Start of INFORMATION SHOWN
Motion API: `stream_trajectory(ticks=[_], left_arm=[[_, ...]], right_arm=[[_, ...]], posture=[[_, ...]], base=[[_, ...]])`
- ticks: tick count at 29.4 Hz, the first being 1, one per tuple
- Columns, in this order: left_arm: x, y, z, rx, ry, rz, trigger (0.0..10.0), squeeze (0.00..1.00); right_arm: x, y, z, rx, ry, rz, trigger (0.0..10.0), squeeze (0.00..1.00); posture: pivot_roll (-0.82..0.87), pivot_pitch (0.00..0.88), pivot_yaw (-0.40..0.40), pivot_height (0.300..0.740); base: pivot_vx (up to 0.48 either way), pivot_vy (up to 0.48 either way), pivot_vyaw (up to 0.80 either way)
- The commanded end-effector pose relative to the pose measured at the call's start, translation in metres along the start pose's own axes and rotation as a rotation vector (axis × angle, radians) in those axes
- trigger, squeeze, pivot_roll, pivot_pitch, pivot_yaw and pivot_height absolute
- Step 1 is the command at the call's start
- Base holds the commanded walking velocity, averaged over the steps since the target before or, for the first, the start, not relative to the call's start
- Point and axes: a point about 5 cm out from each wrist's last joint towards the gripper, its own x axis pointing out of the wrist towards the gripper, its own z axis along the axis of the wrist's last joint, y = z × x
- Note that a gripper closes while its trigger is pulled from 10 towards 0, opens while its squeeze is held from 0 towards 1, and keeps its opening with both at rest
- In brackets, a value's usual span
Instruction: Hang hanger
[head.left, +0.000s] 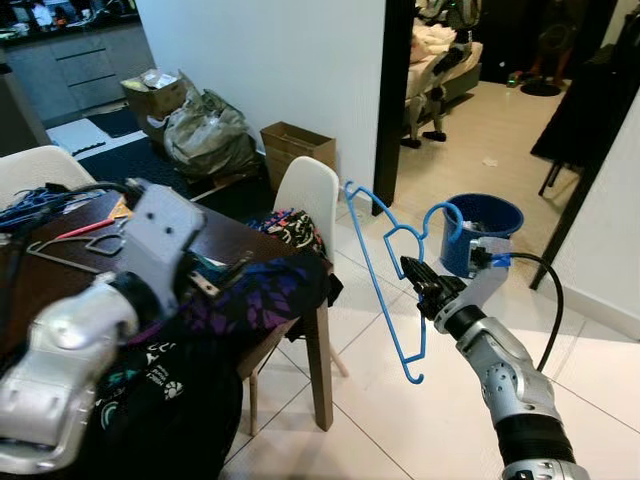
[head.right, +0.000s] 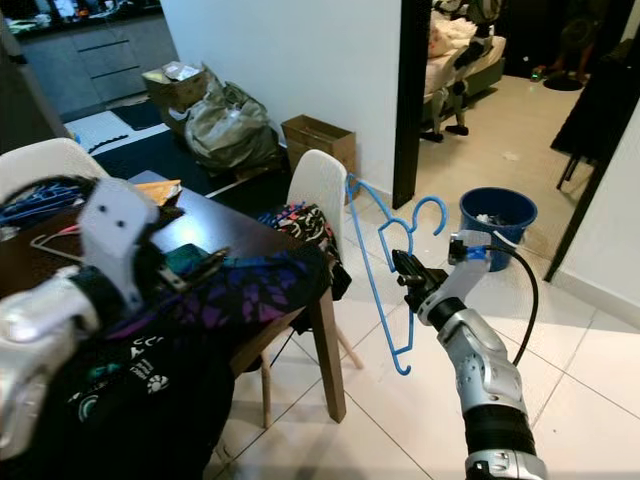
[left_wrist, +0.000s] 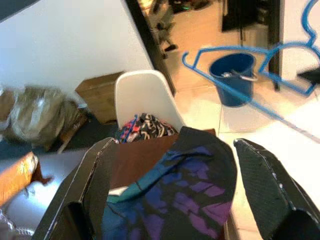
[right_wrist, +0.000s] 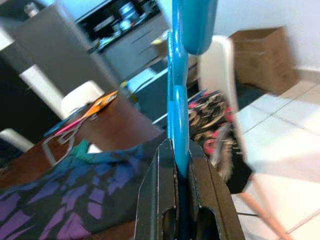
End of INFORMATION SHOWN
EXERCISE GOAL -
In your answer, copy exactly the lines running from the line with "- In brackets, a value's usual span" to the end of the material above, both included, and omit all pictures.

OUTPUT FOR THIS EXERCISE -
- In brackets, a value's usual span
Instruction: Hang hanger
[head.left, +0.000s] 
[head.right, +0.000s] 
[left_wrist, +0.000s] 
[right_wrist, +0.000s] 

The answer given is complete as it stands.